TASK BRIEF>
Read through the listing and copy every line that contains the word "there".
++++ DATA FOR THE TASK
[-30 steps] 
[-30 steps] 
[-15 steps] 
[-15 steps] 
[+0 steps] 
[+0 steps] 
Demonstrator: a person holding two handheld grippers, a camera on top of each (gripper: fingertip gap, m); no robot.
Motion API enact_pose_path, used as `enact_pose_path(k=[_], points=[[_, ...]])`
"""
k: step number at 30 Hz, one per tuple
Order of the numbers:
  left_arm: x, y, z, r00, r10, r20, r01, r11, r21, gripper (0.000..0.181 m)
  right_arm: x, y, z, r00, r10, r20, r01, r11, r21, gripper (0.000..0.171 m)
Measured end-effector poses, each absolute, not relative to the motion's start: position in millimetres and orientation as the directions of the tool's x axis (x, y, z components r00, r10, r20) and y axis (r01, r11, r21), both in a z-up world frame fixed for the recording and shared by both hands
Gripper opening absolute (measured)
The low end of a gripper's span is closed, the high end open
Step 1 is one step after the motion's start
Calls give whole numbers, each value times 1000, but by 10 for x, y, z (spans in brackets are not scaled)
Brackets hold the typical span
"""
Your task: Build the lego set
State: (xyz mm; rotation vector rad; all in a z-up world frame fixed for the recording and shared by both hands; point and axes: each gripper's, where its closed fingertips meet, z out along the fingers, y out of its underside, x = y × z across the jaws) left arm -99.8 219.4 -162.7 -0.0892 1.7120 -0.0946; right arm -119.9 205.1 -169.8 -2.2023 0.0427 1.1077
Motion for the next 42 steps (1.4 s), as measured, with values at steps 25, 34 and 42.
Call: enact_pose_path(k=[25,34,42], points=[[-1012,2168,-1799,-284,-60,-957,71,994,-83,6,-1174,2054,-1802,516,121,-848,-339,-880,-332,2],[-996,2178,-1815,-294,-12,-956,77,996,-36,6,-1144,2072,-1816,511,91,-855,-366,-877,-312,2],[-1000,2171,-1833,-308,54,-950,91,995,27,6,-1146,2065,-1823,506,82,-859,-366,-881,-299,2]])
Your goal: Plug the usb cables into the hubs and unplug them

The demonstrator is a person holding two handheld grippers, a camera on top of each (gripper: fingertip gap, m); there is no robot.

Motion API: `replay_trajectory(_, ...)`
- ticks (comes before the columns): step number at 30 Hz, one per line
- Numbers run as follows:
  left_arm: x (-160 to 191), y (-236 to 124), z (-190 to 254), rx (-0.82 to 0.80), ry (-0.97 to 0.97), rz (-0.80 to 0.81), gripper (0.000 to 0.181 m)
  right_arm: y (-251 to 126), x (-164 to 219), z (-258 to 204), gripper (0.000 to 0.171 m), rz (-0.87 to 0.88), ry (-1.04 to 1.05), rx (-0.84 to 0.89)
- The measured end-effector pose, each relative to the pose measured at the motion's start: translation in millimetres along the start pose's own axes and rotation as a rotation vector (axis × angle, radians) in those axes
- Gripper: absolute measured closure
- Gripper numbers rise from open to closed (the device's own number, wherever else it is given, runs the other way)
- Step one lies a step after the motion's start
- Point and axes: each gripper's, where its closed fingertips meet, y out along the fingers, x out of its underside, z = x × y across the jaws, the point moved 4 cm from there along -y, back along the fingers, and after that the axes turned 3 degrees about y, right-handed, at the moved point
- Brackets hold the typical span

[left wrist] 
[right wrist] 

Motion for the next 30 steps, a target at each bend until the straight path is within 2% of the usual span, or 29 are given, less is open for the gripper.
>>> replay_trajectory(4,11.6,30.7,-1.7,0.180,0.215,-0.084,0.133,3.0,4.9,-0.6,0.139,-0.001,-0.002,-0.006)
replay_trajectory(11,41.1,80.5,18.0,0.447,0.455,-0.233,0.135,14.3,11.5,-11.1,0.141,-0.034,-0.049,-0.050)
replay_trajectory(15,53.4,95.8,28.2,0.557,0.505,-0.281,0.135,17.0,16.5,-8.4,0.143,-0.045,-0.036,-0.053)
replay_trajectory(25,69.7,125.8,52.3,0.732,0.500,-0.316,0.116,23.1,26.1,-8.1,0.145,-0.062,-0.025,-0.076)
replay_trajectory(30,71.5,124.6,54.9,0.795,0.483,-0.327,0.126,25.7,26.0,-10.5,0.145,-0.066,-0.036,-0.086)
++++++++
RESPONSE>
The demonstrator is a person holding two handheld grippers, a camera on top of each (gripper: fingertip gap, m); there is no robot.
- Point and axes: each gripper's, where its closed fingertips meet, y out along the fingers, x out of its underside, z = x × y across the jaws, the point moved 4 cm from there along -y, back along the fingers, and after that the axes turned 3 degrees about y, right-handed, at the moved point

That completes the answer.